The identified MRs (TAL1, ERG, TEAD4, ARNTL2, EPAS1, ATOH8) are known to be involved in inflammatory response and cell morphogenesis, aligning with the clinical features of severe COVID-19 (hyperinflammation and cellular changes). The drug repositioning candidates (corticosteroids, antibiotics, psychoanaleptics) support the clinical observation that immunomodulatory drugs are beneficial in severe COVID-19. The analysis of preclinical cell models revealed that NHBE cells show greater similarity to clinical lung samples than other cell lines, suggesting their suitability for studying lung tissue gene expression in the context of COVID-19. A549 cells better represent upper respiratory tract epithelium. None of the cell models provided a statistically reliable representation of clinical lung data for drug repositioning purposes. The study highlights the complex interplay between viral infection and the host response and emphasizes the need for more robust preclinical models for accurate translation to the clinic.
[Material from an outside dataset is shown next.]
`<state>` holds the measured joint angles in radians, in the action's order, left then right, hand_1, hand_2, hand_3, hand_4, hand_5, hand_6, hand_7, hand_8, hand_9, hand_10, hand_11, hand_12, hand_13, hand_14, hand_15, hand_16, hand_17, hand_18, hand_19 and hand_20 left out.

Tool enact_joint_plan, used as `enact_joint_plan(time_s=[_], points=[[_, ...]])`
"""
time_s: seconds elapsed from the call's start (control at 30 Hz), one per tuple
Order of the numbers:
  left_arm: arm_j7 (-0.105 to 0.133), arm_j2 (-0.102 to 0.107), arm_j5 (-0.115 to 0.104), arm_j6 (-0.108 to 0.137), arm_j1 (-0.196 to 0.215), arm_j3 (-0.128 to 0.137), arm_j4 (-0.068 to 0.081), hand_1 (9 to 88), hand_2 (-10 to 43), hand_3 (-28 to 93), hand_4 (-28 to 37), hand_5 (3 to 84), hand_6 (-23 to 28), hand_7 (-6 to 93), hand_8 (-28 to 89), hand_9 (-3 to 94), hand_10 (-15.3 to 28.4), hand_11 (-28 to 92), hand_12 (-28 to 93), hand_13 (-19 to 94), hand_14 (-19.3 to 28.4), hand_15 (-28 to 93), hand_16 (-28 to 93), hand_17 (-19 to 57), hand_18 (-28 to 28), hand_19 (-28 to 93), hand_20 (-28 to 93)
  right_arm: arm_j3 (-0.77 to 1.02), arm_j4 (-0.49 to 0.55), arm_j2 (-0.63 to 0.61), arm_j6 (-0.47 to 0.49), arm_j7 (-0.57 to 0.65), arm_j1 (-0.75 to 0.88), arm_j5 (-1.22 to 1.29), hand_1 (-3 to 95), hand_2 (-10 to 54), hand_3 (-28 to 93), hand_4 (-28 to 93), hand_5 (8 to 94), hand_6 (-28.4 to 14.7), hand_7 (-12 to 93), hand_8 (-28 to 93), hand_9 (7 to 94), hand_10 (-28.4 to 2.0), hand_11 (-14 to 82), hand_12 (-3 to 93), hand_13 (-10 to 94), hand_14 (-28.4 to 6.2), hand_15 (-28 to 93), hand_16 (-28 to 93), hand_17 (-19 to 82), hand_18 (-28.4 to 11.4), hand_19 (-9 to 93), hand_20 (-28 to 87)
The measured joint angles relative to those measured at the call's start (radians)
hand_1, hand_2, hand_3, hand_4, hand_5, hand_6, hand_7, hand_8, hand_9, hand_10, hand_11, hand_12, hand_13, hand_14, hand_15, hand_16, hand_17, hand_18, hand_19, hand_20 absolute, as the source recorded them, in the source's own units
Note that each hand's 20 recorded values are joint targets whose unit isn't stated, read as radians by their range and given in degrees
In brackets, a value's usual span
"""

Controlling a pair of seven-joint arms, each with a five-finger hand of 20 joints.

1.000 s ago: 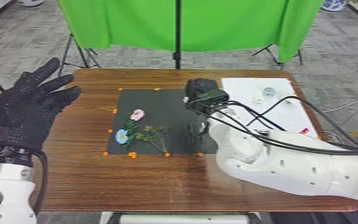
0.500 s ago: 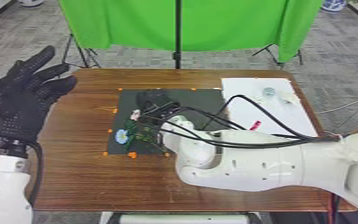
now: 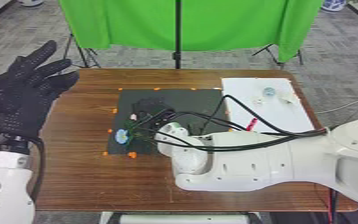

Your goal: Arrange flowers

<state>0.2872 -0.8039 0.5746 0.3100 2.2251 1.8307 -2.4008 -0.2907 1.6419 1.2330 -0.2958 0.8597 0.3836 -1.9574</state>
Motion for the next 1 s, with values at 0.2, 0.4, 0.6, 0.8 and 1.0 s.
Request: enact_joint_plan(time_s=[0.2, 0.4, 0.6, 0.8, 1.0], points=[[-0.002, 0.000, 0.000, -0.010, -0.016, -0.007, 0.005, 20.2, 9.6, 76, -28.3, 34.5, 9.3, 12.4, -8, 30.1, 20.1, 28, 11, 25, 28.4, 62, -13, -5.3, 26.8, 66, 20, -0.002, -0.007, 0.008, 0.022, 0.011, -0.001, 0.000, 52.0, -9.5, 75, -28, 72.9, 0.3, 35, -3, 88.4, -7.0, 20.0, 36.3, 76, -5.5, 67, 20, 32, -20.7, 93, 29], [-0.009, -0.003, 0.000, -0.017, -0.017, -0.003, 0.005, 20.7, 9.8, 76, -28.2, 34.5, 9.3, 12.4, -8, 30.1, 20.1, 28, 11, 25, 28.4, 62, -13, -5.4, 26.7, 66, 20, -0.012, -0.008, 0.012, 0.032, 0.020, -0.003, -0.013, 48.6, -9.5, 75, -28, 69.4, -0.1, 30, -4, 85.5, -7.5, 22.4, 34.3, 74, -6.0, 68, 19, 31, -20.8, 93, 29], [-0.024, -0.006, 0.002, -0.032, -0.045, -0.021, 0.019, 20.9, 9.9, 76, -28.2, 34.5, 9.2, 12.5, -8, 30.2, 20.2, 28, 11, 25, 28.4, 62, -13, -5.3, 26.7, 66, 20, -0.037, -0.008, 0.016, 0.032, 0.032, -0.012, -0.036, 43.1, -9.5, 77, -28, 66.7, 0.1, 24, -7, 81.3, -8.6, 29.4, 28.0, 72, -6.4, 69, 18, 30, -21.0, 93, 28], [-0.041, -0.006, 0.002, -0.043, -0.077, -0.030, 0.028, 20.8, 9.8, 76, -28.3, 34.6, 9.3, 12.5, -8, 30.2, 20.2, 28, 11, 25, 28.4, 62, -13, -5.3, 26.7, 66, 20, -0.037, -0.007, 0.017, 0.036, 0.045, -0.013, -0.045, 40.2, -9.5, 78, -28, 64.9, 0.1, 23, -15, 78.7, -9.7, 34.0, 23.6, 71, -6.8, 70, 18, 29, -21.3, 93, 28], [-0.045, -0.009, 0.003, -0.043, -0.072, -0.028, 0.028, 20.9, 9.7, 76, -28.2, 34.6, 9.3, 12.6, -8, 30.1, 20.2, 28, 11, 25, 28.4, 62, -13, -5.2, 26.6, 66, 20, -0.037, -0.007, 0.018, 0.049, 0.051, -0.013, -0.048, 38.9, -9.5, 78, -28, 63.7, 0.0, 22, -15, 77.4, -10.2, 35.8, 22.1, 70, -7.1, 70, 17, 29, -21.5, 93, 28]])
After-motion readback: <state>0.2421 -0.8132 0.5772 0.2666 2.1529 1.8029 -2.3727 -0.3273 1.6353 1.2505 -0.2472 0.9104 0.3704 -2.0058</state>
This study identifies key master regulators and potential drug candidates for severe COVID-19 using a holistic approach incorporating both clinical and preclinical data. Immunomodulatory drugs, along with antibiotics, psychoanaleptics, and cardiovascular drugs, emerge as potential therapeutic candidates warranting further investigation. The study also provides insights into the translational potential of different COVID-19 cell models, suggesting that NHBE cells provide better representation of lower respiratory tract and A549 cells may be better for upper respiratory tract. Further research should focus on improving preclinical models to better reflect the complex molecular landscape of COVID-19 for improved drug repositioning strategies and clinical trial success.

The study's limitations include the limited number of samples in the lung autopsy dataset, which might affect the generalizability of findings. The use of publicly available datasets introduces the possibility of variations in experimental protocols. The in silico nature of the drug repositioning approach necessitates further validation through in vitro and in vivo experiments.